- **Required work**
Out of the lines below, please list those that hold the string "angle".

[Saved entries]
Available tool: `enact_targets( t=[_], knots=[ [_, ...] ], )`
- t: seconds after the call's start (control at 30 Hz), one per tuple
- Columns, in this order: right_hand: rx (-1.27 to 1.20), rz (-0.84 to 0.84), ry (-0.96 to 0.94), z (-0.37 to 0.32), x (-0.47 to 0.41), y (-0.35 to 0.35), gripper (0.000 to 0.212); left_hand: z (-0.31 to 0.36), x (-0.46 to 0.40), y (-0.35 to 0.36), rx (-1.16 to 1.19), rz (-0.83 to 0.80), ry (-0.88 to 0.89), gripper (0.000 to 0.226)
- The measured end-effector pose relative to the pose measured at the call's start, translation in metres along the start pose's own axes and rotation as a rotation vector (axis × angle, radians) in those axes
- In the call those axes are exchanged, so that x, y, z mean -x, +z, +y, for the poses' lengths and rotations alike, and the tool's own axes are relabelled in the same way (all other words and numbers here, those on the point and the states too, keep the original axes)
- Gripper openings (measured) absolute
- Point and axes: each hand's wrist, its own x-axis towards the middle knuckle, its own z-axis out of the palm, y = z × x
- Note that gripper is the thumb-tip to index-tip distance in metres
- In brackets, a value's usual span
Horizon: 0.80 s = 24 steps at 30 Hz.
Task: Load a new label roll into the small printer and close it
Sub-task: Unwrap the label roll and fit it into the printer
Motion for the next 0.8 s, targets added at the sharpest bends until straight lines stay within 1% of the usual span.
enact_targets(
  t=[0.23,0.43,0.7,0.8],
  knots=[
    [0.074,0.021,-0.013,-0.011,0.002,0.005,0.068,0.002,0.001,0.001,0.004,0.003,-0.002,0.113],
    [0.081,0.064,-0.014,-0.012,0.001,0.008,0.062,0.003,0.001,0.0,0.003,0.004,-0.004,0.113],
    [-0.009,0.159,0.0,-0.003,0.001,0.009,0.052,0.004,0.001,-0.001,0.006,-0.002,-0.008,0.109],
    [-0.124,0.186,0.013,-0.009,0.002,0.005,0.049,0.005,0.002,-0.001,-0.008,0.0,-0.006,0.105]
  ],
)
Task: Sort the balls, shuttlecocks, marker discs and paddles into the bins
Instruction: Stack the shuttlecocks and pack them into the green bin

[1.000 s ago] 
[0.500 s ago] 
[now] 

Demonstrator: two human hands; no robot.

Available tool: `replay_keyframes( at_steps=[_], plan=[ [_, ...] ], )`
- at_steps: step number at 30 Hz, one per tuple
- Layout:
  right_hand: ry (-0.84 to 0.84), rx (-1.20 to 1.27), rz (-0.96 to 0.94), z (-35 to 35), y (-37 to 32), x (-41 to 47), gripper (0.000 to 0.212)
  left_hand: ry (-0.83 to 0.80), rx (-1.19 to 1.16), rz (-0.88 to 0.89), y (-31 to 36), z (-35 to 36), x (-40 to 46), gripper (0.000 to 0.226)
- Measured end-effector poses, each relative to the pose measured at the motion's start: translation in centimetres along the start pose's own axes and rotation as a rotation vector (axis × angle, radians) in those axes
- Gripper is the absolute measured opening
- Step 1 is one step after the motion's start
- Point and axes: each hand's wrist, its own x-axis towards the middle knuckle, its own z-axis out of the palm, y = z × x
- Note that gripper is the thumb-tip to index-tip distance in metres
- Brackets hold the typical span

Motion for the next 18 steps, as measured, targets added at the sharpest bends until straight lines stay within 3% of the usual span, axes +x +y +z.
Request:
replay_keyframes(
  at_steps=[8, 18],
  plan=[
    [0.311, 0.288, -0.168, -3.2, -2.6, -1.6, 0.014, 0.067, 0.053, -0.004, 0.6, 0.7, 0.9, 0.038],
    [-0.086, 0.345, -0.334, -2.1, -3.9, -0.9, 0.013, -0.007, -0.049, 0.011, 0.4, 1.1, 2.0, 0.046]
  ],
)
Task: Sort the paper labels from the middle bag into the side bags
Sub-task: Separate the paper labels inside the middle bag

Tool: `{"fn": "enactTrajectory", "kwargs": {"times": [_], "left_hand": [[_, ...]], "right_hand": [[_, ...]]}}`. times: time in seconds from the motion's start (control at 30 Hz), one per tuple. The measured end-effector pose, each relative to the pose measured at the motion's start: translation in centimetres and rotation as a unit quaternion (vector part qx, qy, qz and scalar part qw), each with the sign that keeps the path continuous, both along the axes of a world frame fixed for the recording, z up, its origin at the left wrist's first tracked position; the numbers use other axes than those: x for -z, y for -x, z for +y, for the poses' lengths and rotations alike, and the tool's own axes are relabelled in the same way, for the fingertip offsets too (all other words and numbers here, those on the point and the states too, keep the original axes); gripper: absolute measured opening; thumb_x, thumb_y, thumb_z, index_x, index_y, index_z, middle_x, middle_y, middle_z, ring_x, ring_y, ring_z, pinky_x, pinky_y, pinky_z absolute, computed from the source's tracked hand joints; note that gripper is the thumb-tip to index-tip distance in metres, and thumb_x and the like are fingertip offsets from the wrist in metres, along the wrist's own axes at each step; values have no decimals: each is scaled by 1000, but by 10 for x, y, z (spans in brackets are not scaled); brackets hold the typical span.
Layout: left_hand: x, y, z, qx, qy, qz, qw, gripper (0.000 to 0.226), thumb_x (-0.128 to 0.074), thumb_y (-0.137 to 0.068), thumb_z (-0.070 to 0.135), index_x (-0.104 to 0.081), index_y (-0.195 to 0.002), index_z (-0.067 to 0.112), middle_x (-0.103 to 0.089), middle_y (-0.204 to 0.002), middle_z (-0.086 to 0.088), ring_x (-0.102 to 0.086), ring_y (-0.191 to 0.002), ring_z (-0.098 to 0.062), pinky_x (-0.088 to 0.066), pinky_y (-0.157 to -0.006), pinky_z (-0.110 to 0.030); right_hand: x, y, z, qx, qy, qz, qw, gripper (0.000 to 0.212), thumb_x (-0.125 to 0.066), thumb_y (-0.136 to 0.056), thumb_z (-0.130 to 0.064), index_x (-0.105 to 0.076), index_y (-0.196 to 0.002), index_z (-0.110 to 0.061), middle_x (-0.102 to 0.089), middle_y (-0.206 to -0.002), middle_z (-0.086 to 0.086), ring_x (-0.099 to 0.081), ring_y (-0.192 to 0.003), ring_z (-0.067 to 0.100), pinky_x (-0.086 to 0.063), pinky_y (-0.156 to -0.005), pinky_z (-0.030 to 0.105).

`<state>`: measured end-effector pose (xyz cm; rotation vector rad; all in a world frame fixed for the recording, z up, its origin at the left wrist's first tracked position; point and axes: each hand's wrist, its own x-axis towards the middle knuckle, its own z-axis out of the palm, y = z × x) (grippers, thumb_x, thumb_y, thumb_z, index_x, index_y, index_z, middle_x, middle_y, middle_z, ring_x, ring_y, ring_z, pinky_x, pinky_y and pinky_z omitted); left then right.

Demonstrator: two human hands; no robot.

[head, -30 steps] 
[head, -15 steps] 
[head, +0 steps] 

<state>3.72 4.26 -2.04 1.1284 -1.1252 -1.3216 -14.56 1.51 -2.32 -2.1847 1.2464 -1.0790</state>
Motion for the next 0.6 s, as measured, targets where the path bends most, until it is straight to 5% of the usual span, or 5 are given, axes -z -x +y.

- **Your solution**
- The measured end-effector pose relative to the pose measured at the call's start, translation in metres along the start pose's own axes and rotation as a rotation vector (axis × angle, radians) in those axes
- Measured end-effector poses, each relative to the pose measured at the motion's start: translation in centimetres along the start pose's own axes and rotation as a rotation vector (axis × angle, radians) in those axes

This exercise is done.